The missing times that prefetch strategy and the data volume calculate at different levels Caches of the step 2) based on the Cache at different levels；

Step 3) is according to the bandwidth and main memory and highest level between the missing times of Cache at different levels, Cache The size of bandwidth, Cache Line between Cache calculates between Cache and between main memory and the Cache of highest level Data transmission period expense；

Data transmission period expense between Cache is added by step 4), and adds the Cache of main memory and highest level Between data transmission period expense, obtain the time overhead of regular memory access.

In step 3), the data between Cache and between main memory and the Cache of highest level are calculated according to the following formula and are passed Defeated time overhead：

Ti=Ni*Size (CL)/Bi

Wherein, Ti indicates the i grades Cache and i+1 grades data transmission period expense between Cache or main memory, and Ni indicates i grades The missing times of Cache, Bi indicate the i grades of Cache and i+1 grades of bandwidth between Cache or main memory, and Size (CL) indicates Cache The size of Line, i >=1.

In the above method, the irregular memory access applied in the memory access stage is modeled according to the architectural feature, is obtained The time overhead of irregular memory access includes out：

Step a) constructs Cache simulator according to the architectural feature, and constructs the irregular visit of the application The memory access sequence deposited；Wherein, the input of the Cache simulator is memory access sequence, and output is the missing time of Cache at different levels Number.

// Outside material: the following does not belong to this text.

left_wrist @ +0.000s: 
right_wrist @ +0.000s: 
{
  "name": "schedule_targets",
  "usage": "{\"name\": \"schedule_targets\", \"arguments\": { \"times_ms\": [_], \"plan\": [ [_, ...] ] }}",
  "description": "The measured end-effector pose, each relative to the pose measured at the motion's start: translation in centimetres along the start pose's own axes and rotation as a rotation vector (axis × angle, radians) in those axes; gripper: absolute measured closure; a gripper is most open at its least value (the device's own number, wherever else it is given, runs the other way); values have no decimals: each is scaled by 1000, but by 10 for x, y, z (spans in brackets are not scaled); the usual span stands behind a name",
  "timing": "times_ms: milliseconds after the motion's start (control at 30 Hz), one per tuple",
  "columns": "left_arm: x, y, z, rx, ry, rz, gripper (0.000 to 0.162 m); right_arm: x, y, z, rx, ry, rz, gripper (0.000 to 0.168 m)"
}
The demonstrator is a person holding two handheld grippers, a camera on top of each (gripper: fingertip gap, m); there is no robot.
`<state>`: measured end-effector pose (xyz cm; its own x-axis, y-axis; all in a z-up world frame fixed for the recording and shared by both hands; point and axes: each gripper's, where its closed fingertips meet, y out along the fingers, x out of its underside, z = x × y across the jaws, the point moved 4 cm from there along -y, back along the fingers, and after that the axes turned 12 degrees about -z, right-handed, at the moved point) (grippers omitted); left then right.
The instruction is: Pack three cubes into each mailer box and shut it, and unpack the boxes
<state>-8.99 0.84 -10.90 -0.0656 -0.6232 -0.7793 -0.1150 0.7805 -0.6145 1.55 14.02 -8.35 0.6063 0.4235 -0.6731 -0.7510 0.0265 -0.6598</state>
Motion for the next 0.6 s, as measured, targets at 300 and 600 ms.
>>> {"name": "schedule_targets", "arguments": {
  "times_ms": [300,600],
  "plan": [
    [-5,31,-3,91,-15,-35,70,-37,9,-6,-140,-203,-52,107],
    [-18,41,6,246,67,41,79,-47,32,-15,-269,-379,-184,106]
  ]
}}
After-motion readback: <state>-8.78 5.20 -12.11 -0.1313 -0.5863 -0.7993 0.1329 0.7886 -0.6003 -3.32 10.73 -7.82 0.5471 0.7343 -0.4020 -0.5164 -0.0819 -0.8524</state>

Step b) obtains Cache simulator described in the memory access sequence inputting of the irregular memory access of the application at different levels The missing times of Cache；

Step c) is according to the bandwidth and main memory and highest level between the missing times of Cache at different levels, Cache The size of bandwidth, Cache Line between Cache calculates between Cache and between main memory and the Cache of highest level Data transmission period expense；

Data transmission period expense between Cache is added by step d), and adds the Cache of main memory and highest level Between data transmission period expense, obtain the time overhead of irregular memory access.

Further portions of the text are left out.